__TASK GOAL__: The listing below holds a line with "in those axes" and a line with "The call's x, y". Reproduce those two lines exactly, plus everything between them.

__INFORMATION PROVIDED__:

--------------------

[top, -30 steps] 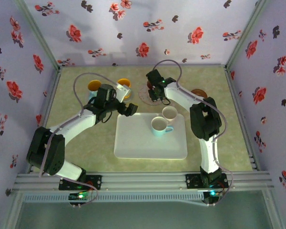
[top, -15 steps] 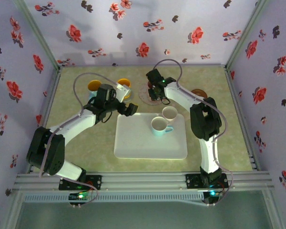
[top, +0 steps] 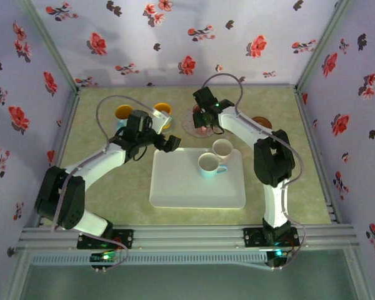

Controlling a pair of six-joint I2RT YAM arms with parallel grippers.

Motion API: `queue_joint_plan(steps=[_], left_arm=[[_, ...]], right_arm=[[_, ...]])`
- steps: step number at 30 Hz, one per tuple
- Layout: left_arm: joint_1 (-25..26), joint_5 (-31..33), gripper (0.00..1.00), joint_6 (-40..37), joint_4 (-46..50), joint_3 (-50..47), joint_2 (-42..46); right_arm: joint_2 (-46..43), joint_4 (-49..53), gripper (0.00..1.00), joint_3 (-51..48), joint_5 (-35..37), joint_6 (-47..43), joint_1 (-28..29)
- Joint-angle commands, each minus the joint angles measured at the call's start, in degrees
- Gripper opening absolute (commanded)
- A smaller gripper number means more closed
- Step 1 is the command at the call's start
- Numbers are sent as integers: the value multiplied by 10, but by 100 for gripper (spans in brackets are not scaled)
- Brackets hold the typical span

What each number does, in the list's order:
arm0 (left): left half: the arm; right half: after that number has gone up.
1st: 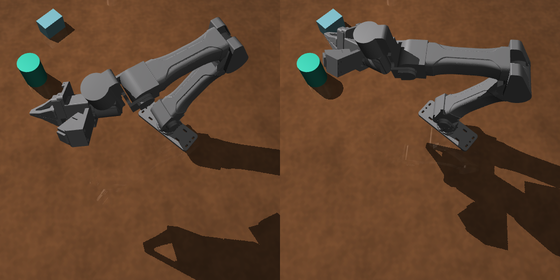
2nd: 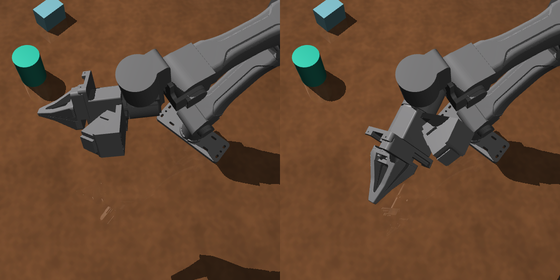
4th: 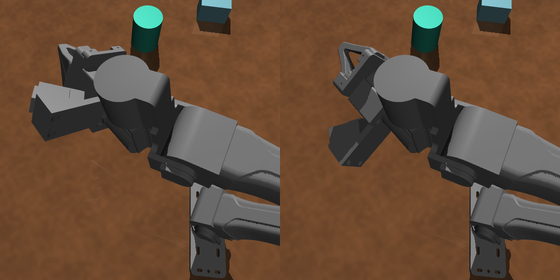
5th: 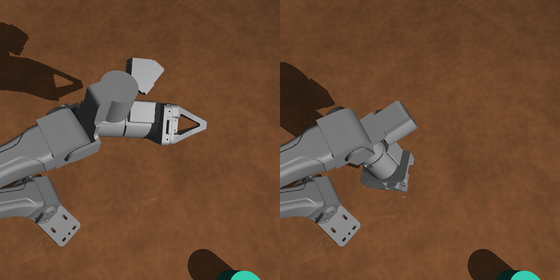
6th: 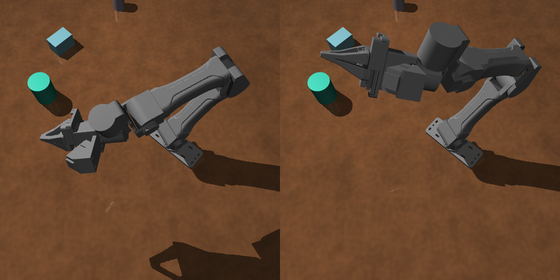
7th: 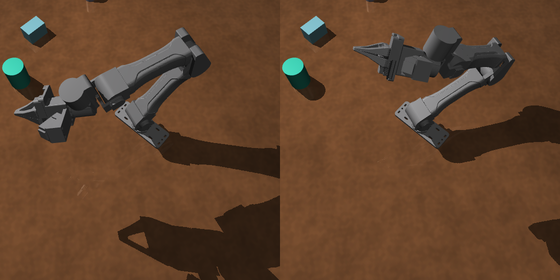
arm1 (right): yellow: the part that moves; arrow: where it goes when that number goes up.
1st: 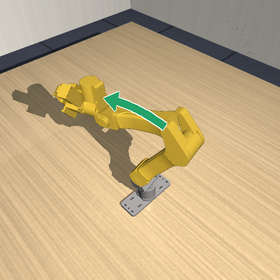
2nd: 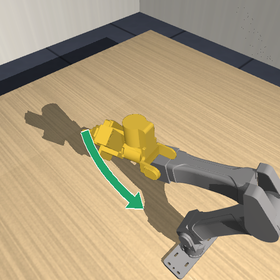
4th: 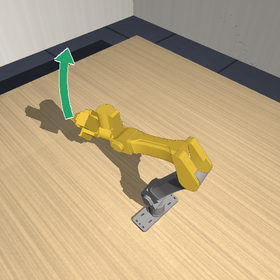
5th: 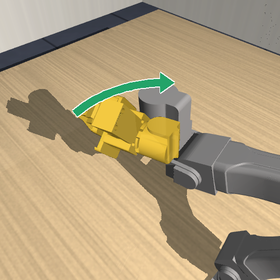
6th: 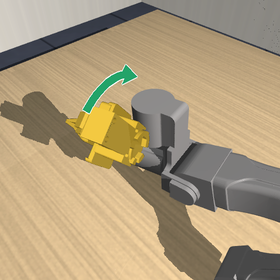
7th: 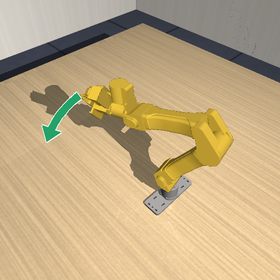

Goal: Place the cup by the coaster

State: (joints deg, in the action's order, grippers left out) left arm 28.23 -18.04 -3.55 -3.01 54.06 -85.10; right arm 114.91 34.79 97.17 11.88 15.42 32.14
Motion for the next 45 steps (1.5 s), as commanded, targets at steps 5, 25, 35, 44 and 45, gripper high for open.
queue_joint_plan(steps=[5,25,35,44,45], left_arm=[[-4,-12,100,-7,-7,3,21],[23,-14,100,-41,89,83,88],[43,-13,100,-53,106,71,119],[55,-16,100,-52,102,25,156],[56,-17,100,-50,105,20,160]], right_arm=[[-91,-62,78,-62,30,8,8],[-285,-95,100,-188,44,-37,18],[-401,-89,100,-267,35,-61,22],[-504,-70,100,-355,27,-86,37],[-510,-59,100,-361,26,-87,38]])
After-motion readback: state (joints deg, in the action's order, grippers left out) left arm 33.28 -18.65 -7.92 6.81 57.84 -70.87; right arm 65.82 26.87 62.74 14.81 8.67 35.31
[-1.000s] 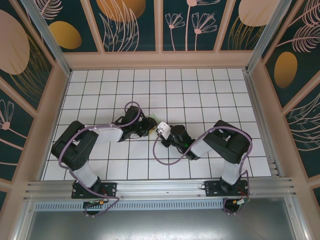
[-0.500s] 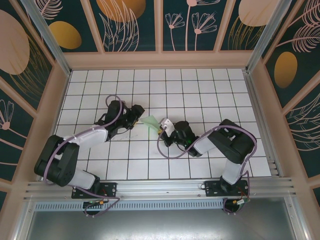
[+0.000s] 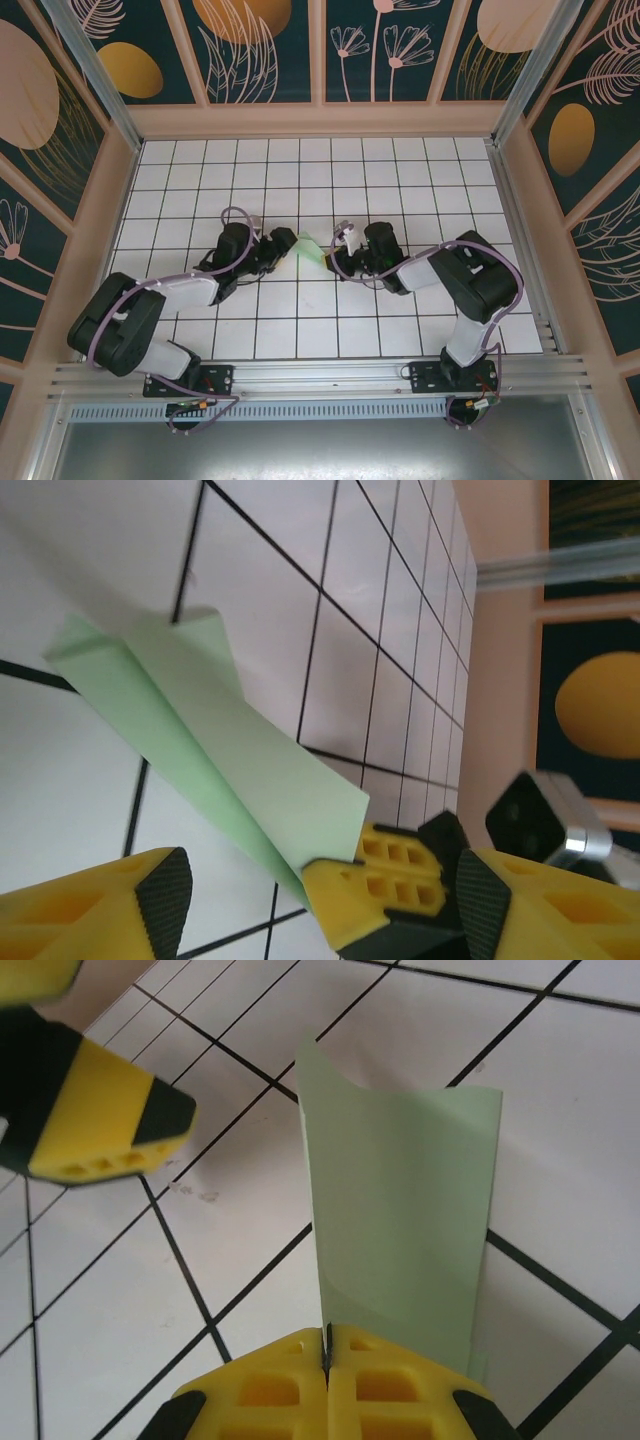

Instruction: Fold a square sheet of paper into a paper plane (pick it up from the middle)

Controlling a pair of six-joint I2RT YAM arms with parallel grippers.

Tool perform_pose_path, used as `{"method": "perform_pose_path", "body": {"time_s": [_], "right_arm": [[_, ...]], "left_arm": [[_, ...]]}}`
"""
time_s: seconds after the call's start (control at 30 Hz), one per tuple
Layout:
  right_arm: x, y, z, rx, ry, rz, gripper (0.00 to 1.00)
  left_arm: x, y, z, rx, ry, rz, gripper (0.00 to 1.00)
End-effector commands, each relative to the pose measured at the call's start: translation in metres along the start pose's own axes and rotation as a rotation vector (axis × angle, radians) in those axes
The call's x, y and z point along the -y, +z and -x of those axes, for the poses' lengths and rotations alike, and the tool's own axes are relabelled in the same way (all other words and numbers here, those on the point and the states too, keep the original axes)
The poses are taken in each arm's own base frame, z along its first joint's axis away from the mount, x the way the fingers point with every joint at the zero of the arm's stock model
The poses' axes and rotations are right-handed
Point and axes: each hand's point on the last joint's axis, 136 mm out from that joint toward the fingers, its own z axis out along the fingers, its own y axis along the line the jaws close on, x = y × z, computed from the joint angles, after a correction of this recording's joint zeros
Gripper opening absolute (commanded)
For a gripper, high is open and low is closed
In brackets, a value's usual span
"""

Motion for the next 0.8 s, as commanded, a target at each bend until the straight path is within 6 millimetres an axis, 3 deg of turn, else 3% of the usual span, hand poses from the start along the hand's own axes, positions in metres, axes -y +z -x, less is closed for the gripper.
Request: {"method": "perform_pose_path", "body": {"time_s": [0.0, 0.73, 0.77], "right_arm": [[-0.009, 0.002, 0.006, -0.036, 0.110, 0.078, 0.00], [-0.019, 0.001, -0.004, -0.094, 0.432, 0.228, 0.00], [-0.009, -0.003, -0.001, -0.079, 0.451, 0.214, 0.00]], "left_arm": [[0.012, 0.007, -0.013, -0.031, 0.045, -0.080, 0.71], [0.024, 0.029, -0.041, -0.144, 0.045, -0.204, 0.64], [0.024, 0.029, -0.042, -0.145, 0.042, -0.207, 0.64]]}}
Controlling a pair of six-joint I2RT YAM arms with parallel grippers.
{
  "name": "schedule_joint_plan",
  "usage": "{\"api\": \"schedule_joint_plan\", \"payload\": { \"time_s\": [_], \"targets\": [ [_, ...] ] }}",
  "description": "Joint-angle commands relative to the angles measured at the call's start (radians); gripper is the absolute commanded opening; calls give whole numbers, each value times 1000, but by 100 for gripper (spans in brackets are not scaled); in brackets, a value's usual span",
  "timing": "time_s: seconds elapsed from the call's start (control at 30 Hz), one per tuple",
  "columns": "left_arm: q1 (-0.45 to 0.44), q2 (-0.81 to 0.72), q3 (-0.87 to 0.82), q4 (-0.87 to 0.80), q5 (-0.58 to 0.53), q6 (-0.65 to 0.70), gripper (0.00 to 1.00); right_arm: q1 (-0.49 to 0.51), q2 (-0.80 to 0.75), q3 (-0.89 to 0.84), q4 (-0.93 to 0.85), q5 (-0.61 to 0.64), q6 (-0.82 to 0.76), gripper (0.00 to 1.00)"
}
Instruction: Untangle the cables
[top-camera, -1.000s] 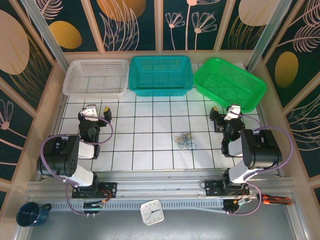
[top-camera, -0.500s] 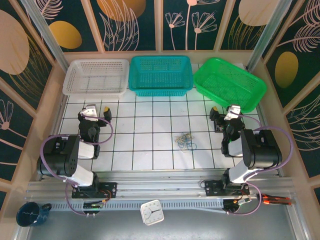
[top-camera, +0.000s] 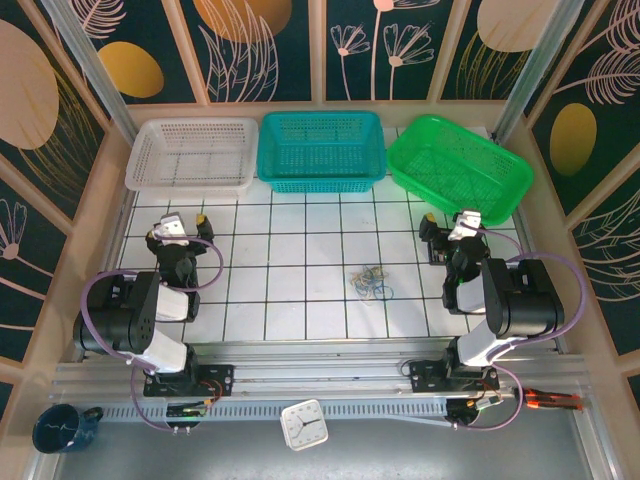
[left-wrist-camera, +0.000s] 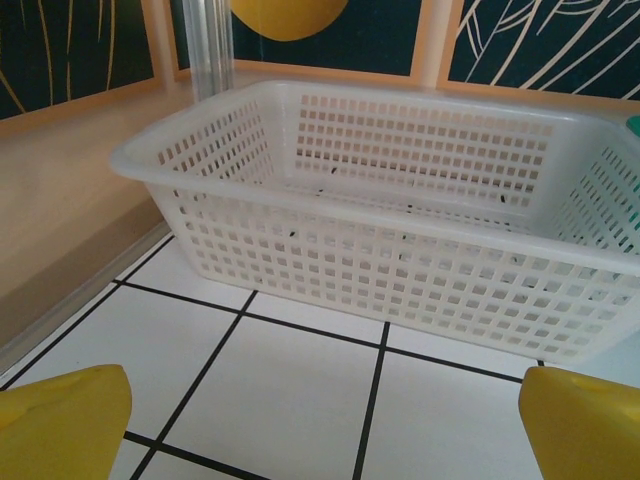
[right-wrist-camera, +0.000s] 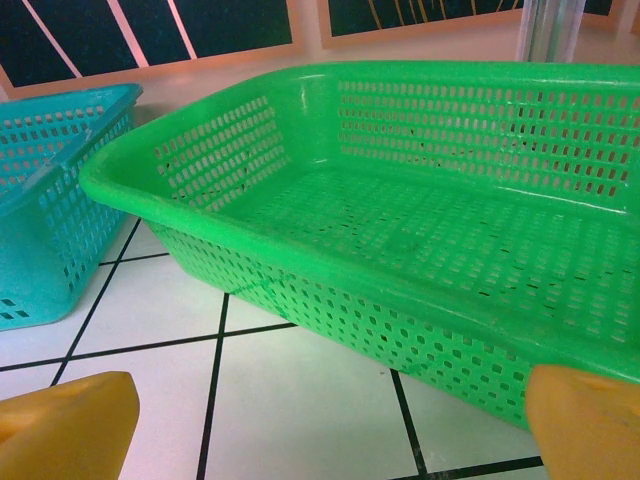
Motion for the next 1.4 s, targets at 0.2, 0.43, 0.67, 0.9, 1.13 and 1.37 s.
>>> {"api": "schedule_joint_plan", "payload": {
  "time_s": [0.2,0.43,0.67,0.9,1.13,1.37],
  "targets": [
    [0,-2,50,-34,144,41,99,-8,-1,15,16,-8,6,99],
    [0,-20,51,-52,133,36,99,-13,-14,10,17,-25,4,99],
    [0,-157,105,-247,105,25,99,-2,-265,40,-227,33,13,99],
    [-1,-294,174,-433,118,-36,99,-19,-470,303,-816,123,222,99],
    [-10,-391,301,-707,221,-211,99,-58,-538,457,-1061,-179,426,99],
    [-49,-446,405,-912,315,-280,99,58,-556,476,-1270,-262,458,90]
  ]
}}
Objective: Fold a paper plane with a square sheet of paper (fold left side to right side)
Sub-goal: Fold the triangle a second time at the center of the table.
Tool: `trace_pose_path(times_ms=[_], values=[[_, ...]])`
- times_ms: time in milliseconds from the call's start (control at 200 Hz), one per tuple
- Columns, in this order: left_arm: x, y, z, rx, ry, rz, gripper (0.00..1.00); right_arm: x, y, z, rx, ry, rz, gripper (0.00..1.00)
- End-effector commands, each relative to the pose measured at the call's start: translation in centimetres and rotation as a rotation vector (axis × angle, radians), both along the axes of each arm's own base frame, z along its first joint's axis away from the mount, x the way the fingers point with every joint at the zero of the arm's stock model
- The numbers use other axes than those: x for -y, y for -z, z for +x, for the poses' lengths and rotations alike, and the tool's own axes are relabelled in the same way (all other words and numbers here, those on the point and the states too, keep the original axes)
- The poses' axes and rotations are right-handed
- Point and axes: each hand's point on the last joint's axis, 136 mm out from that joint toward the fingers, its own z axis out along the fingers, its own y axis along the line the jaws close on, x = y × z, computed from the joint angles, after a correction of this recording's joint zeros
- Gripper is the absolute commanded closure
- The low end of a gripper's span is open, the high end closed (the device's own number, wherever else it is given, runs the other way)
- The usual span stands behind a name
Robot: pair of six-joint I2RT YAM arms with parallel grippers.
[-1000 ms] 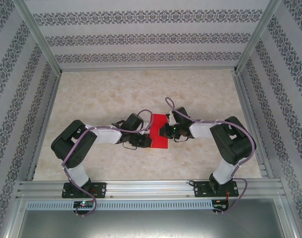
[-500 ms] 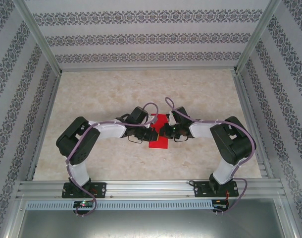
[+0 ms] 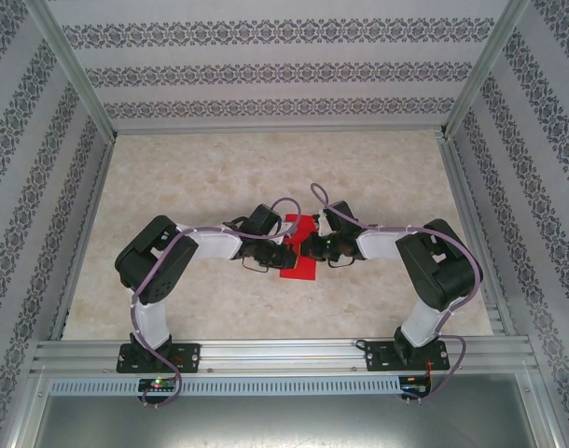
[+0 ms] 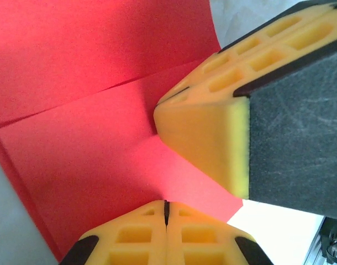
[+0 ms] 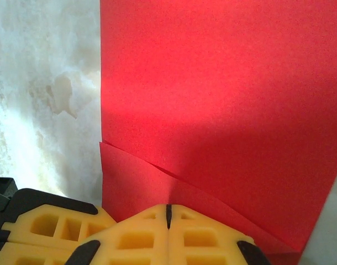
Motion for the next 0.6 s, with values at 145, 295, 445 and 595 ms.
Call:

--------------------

__SOLUTION__:
End-effector commands, each relative to the pose measured at the call's start: translation in metres along the start pose's own axes and rotation as a rotation vector (axis × angle, radians) in those axes
The call's x, y and z point along the -y, +z and -x of those axes, for the poses' lengths and rotations alike, and the tool's own axes are relabelled in the same way (all other words and numbers here, those on the point and the states too, keep the original axes)

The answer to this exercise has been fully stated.